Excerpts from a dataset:

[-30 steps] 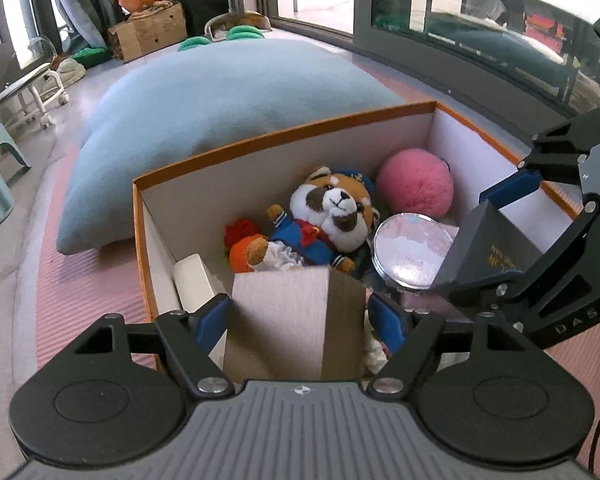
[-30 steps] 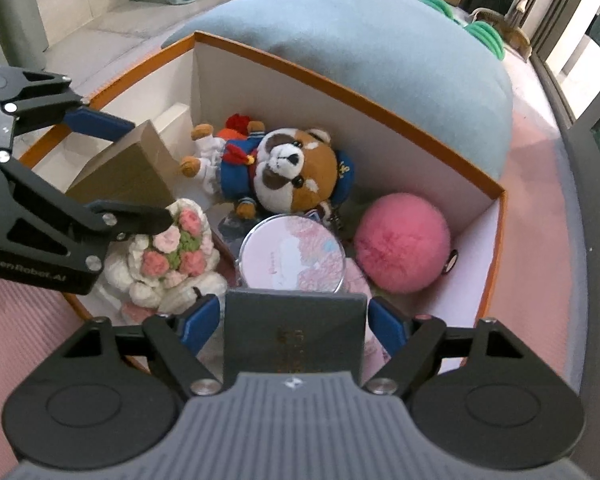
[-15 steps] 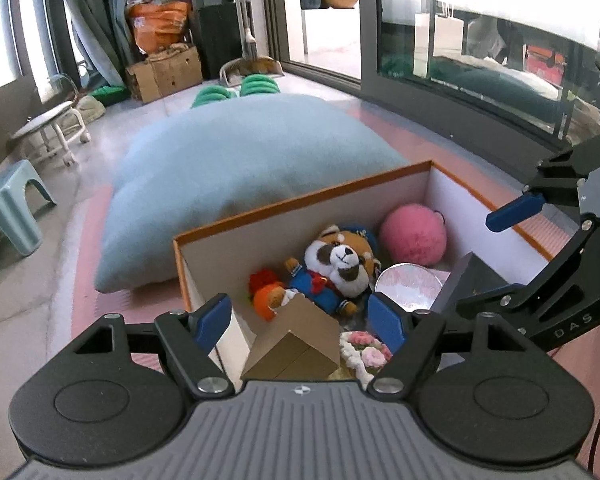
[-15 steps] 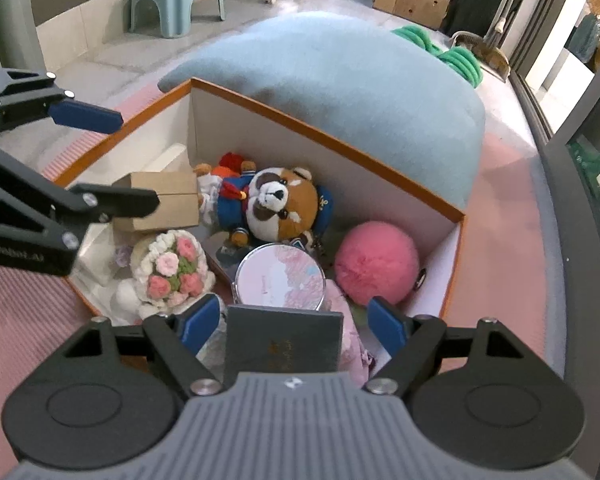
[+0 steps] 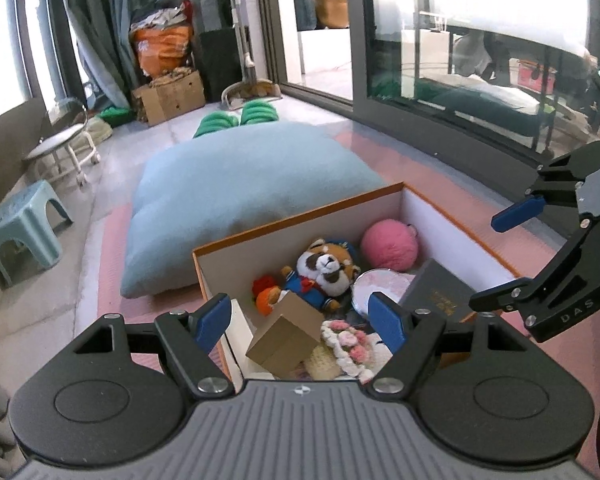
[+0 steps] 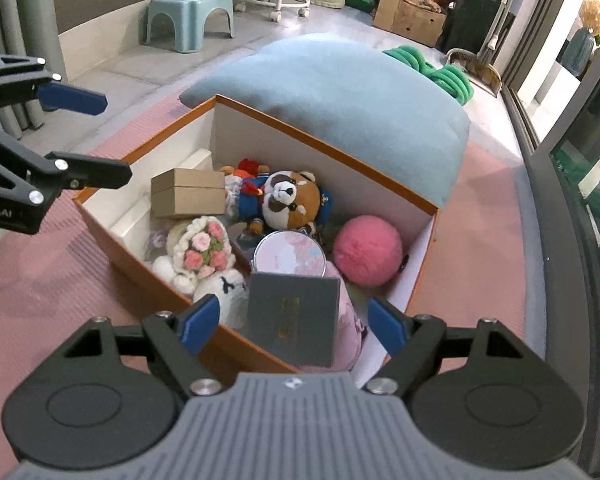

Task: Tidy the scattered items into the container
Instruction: 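Withdraw both tools from the shoebox toward the white tube and pink sponge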

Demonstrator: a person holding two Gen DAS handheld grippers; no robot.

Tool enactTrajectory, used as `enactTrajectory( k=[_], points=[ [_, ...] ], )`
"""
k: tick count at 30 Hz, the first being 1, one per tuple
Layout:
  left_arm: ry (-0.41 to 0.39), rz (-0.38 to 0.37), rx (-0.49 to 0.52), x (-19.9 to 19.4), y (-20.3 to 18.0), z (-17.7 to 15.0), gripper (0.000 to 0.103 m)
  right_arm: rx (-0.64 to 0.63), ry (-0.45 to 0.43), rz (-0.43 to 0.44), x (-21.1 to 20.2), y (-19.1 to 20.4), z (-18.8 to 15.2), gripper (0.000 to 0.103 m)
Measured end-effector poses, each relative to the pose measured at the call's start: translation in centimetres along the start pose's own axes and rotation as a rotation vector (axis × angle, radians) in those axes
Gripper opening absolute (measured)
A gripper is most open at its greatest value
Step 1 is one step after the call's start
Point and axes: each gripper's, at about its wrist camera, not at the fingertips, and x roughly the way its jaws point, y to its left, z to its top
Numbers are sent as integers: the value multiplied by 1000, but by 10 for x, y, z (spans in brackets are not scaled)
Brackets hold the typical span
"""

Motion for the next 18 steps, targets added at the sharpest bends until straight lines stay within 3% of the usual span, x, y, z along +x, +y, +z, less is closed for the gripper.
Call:
enactTrajectory(
  k=[18],
  points=[
    [0,-55,98,-26,-53,-12,89,-25,-7,-32,-41,-18,-36,83]
  ],
)
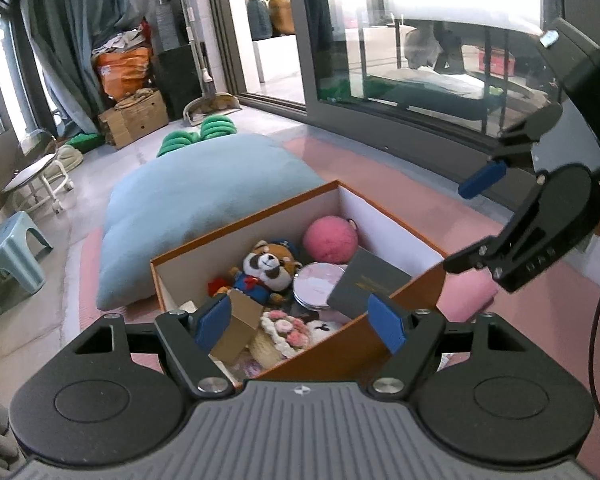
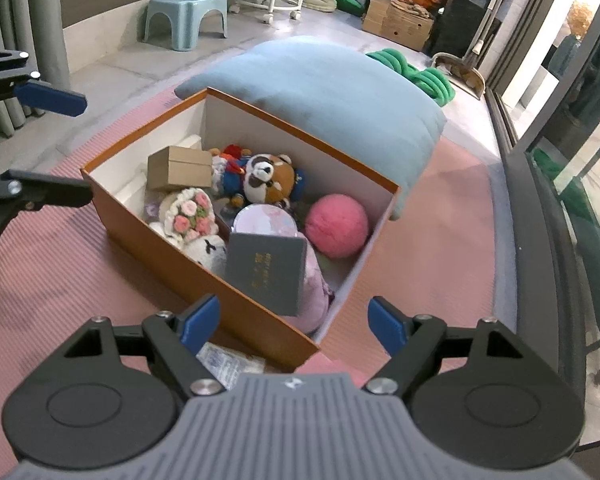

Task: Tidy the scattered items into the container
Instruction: 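Withdraw both tools from the shoebox toward the white tube and pink sponge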

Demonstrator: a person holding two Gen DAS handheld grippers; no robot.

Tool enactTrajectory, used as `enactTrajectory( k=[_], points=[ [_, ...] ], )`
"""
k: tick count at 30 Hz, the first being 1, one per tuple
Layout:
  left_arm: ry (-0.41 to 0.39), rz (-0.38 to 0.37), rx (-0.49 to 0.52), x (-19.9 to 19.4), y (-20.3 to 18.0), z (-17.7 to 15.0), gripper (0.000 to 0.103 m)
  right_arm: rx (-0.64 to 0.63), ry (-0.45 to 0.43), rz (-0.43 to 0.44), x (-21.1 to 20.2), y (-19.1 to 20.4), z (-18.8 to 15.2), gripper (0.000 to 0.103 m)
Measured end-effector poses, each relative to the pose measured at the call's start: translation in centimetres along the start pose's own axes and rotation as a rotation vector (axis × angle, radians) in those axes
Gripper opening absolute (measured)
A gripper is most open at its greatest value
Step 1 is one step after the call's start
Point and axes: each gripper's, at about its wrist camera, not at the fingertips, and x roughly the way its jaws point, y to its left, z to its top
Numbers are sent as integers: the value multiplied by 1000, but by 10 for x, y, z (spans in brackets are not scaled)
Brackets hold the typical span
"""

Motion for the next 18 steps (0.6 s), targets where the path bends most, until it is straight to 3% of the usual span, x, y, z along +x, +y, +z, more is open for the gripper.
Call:
enactTrajectory(
  k=[18],
  points=[
    [60,-113,54,27,-38,-42,89,-14,70,-26,18,-39,-44,83]
  ],
)
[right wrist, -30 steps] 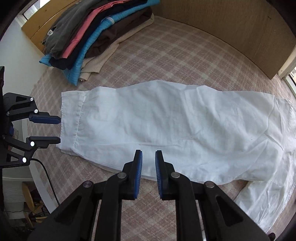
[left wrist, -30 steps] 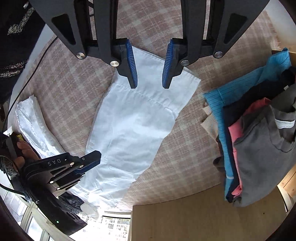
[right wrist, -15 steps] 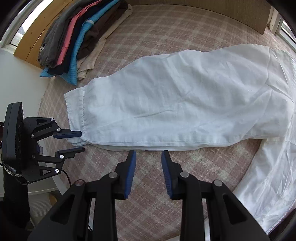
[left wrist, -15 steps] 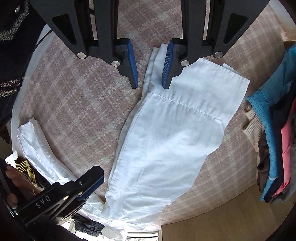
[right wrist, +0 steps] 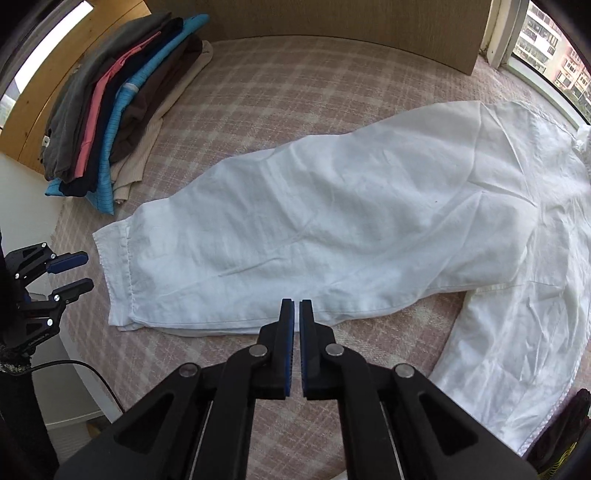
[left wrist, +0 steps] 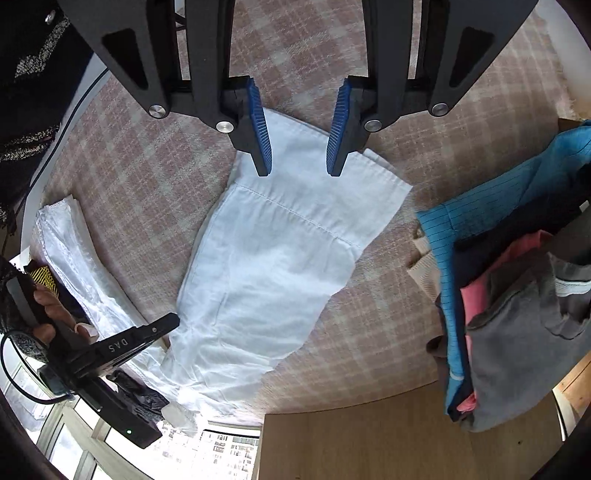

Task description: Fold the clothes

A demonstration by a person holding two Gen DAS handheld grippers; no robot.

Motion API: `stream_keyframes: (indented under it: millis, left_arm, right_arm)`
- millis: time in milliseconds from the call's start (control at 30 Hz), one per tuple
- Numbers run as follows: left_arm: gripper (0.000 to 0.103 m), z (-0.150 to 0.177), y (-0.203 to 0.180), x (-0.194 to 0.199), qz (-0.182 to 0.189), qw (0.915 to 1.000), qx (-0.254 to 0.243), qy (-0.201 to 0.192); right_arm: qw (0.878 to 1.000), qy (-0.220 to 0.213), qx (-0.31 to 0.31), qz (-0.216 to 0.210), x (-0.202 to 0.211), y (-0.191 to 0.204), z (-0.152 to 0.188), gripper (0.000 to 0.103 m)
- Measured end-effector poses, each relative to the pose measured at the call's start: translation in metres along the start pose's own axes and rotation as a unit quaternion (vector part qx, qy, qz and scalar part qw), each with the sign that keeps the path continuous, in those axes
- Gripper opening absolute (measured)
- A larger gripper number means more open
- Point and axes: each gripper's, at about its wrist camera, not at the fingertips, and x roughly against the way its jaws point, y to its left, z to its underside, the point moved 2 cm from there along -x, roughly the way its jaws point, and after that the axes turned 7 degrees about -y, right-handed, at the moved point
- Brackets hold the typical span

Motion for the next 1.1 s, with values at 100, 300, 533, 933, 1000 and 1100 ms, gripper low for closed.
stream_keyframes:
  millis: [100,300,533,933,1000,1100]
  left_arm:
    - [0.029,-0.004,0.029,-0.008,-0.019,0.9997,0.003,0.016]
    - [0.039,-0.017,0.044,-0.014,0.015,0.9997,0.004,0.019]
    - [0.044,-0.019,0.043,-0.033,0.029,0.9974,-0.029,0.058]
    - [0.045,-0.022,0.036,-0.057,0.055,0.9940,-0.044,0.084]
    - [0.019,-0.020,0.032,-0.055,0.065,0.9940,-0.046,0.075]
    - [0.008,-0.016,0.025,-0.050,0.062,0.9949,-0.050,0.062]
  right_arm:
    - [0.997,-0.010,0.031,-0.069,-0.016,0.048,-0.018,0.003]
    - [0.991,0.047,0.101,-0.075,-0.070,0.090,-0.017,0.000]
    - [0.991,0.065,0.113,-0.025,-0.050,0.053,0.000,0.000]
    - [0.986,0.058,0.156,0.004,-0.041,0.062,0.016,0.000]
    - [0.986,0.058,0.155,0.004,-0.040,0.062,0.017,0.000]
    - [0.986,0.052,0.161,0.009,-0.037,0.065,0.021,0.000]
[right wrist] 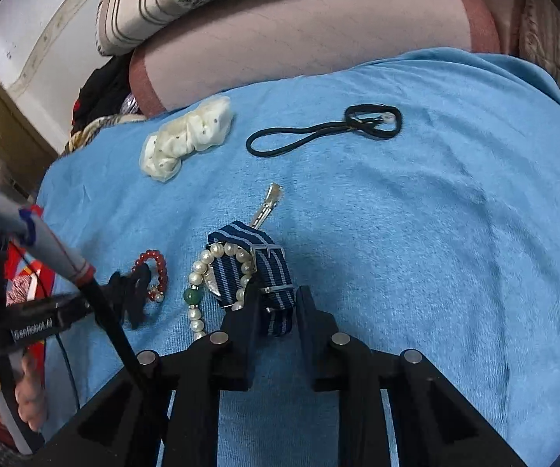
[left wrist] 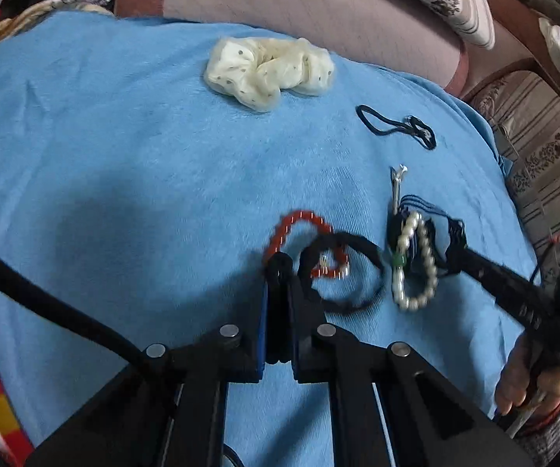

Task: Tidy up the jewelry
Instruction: 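Grasp the blue striped strap with the right gripper while the left grasps a black hair tie, then carry the blue strap and black hair tie into the tray and release both, then grasp the green-bead pearl bracelet with the left gripper while the right grasps the black wavy hair tie, then carry the pearl bracelet and wavy hair tie into the tray and open both grippers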

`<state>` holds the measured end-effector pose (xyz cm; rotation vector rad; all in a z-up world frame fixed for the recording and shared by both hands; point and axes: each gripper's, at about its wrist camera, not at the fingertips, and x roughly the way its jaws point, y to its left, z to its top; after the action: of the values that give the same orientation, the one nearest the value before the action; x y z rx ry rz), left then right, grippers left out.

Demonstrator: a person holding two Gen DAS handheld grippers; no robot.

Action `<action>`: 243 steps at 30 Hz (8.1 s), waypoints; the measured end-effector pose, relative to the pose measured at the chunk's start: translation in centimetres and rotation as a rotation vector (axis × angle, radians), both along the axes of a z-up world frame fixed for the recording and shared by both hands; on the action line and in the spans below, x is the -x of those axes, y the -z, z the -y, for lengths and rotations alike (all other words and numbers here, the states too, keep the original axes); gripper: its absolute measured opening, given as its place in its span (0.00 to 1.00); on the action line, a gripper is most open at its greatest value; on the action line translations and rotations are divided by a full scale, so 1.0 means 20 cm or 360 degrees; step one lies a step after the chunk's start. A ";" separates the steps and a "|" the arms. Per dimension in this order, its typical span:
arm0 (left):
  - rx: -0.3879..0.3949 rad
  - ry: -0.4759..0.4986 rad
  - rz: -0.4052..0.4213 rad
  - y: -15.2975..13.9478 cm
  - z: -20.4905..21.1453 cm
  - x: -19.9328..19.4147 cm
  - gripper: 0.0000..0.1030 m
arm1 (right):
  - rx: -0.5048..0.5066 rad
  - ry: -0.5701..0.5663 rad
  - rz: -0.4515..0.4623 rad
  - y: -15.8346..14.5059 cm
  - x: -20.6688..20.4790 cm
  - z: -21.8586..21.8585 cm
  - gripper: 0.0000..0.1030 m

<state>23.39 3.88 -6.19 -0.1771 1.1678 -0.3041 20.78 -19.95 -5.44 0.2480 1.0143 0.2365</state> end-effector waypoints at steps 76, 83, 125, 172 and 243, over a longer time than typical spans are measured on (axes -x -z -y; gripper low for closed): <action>-0.0076 -0.0862 0.0102 -0.10 -1.40 1.08 0.08 | -0.0095 -0.0869 0.0005 -0.24 0.05 -2.05 0.12; -0.0080 -0.0871 0.0104 -0.10 -1.39 1.05 0.08 | -0.0015 -0.0782 -0.0043 -0.13 -0.09 -2.01 0.13; -0.0013 -0.0342 0.0184 -0.30 -0.39 0.83 0.39 | 0.0034 -0.0144 -0.0073 -0.10 0.50 -0.09 0.54; 0.0096 0.0079 0.0029 -0.03 0.09 1.08 0.28 | 0.0080 -0.0232 -0.0091 -0.02 0.75 -0.09 0.14; -0.0052 -0.0836 0.0104 -0.15 -1.76 0.59 0.09 | 0.0191 -0.1212 0.0090 -0.16 0.53 -2.05 0.09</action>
<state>11.51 39.06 -3.16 -0.4319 1.0193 0.1712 10.23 20.99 -2.22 -0.2671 1.0269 0.8634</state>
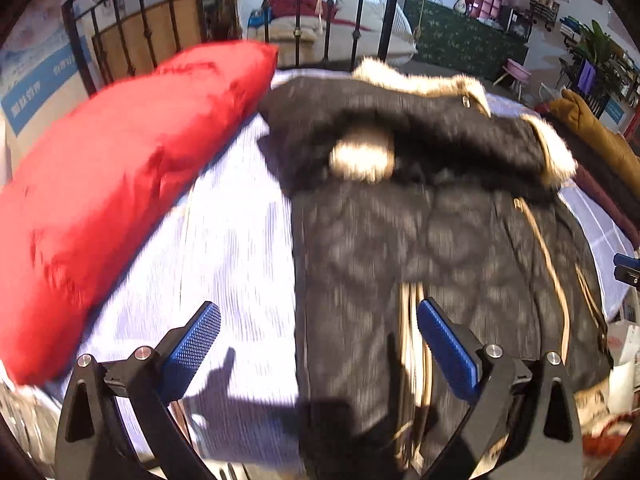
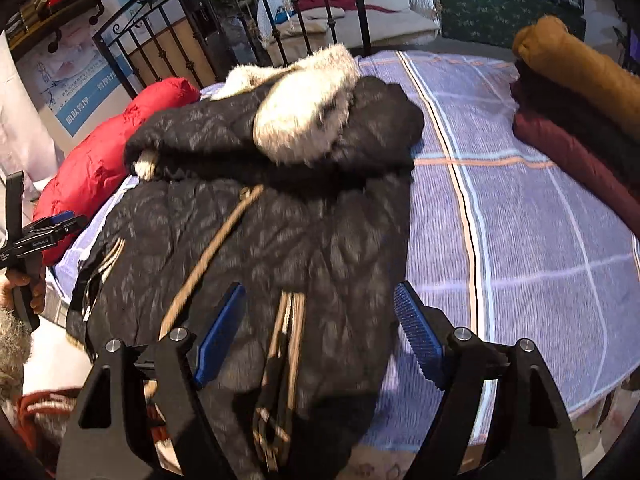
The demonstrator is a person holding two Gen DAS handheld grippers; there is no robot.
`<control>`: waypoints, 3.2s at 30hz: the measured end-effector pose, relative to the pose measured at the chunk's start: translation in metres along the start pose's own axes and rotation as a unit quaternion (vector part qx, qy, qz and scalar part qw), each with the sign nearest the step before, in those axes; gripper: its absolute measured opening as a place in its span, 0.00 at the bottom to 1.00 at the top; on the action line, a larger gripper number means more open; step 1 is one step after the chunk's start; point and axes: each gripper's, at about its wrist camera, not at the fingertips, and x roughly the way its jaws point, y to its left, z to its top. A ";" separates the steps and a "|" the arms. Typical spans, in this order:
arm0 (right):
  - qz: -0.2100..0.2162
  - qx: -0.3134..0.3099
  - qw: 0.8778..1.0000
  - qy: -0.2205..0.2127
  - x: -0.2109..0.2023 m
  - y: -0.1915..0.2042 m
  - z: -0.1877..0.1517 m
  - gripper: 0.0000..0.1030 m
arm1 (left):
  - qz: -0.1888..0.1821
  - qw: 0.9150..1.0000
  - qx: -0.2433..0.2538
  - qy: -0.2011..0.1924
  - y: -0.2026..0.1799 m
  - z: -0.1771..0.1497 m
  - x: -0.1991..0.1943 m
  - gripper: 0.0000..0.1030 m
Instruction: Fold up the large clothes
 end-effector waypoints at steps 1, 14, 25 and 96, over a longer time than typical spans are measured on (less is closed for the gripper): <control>0.001 0.001 1.000 0.007 -0.002 -0.002 -0.010 0.74 | -0.002 1.000 -0.003 0.009 0.000 -0.011 0.000 0.94; 0.088 0.112 0.983 0.113 0.026 -0.011 -0.101 0.67 | -0.060 0.993 -0.074 0.070 0.003 -0.089 0.013 0.87; 0.150 0.149 0.967 0.146 0.043 -0.015 -0.113 0.28 | -0.083 0.993 -0.051 0.073 -0.011 -0.093 0.024 0.52; 0.196 0.250 0.947 -0.045 0.076 -0.111 0.293 0.88 | -0.311 0.885 -0.332 0.096 0.102 0.305 0.128 0.54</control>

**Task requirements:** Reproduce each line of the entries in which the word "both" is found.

**Reply:**
Instruction: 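Withdraw both tools from the shoebox toward the white tube and pink sponge
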Instruction: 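Withdraw both tools from the shoebox toward the white tube and pink sponge
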Instruction: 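Grasp the blue striped strap with the right gripper while the left grasps a black hair tie, then carry the blue strap and black hair tie into the tray and release both, then grasp the green-bead pearl bracelet with the left gripper while the right grasps the black wavy hair tie, then carry the pearl bracelet and wavy hair tie into the tray and open both grippers
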`<state>` holds the measured end-effector pose (xyz cm; rotation vector rad; all in a z-up world frame fixed for the recording and shared by both hands; point and axes: each gripper's, at about its wrist camera, not at the fingertips, and x roughly the way its jaws point, y to its left, z to its top; after the action: of the values that give the same orientation, the one nearest the value before the action; x y z rx ry rz), left then right, grippers left out.
Action `<action>`: 243 steps at 30 Hz (8.1 s), waypoints; the measured end-effector pose, relative to the pose measured at the chunk's start: translation in centimetres and rotation as a rotation vector (axis × angle, radians), both along the axes of a z-up world frame fixed for the recording and shared by both hands; on the action line and in the spans below, x is the -x of those axes, y the -z, z the -y, for lengths and rotations alike (all other words and numbers here, the states too, keep the original axes); gripper: its absolute measured opening, given as its place in its span (0.00 to 1.00); on the action line, a gripper is most open at its greatest value; on the action line translations and rotations are divided by a full scale, so 1.0 means 20 cm or 360 degrees; step one lies a step after the chunk's start. A ";" separates the steps and a "|" the arms. Per dimension in this order, its typical span:

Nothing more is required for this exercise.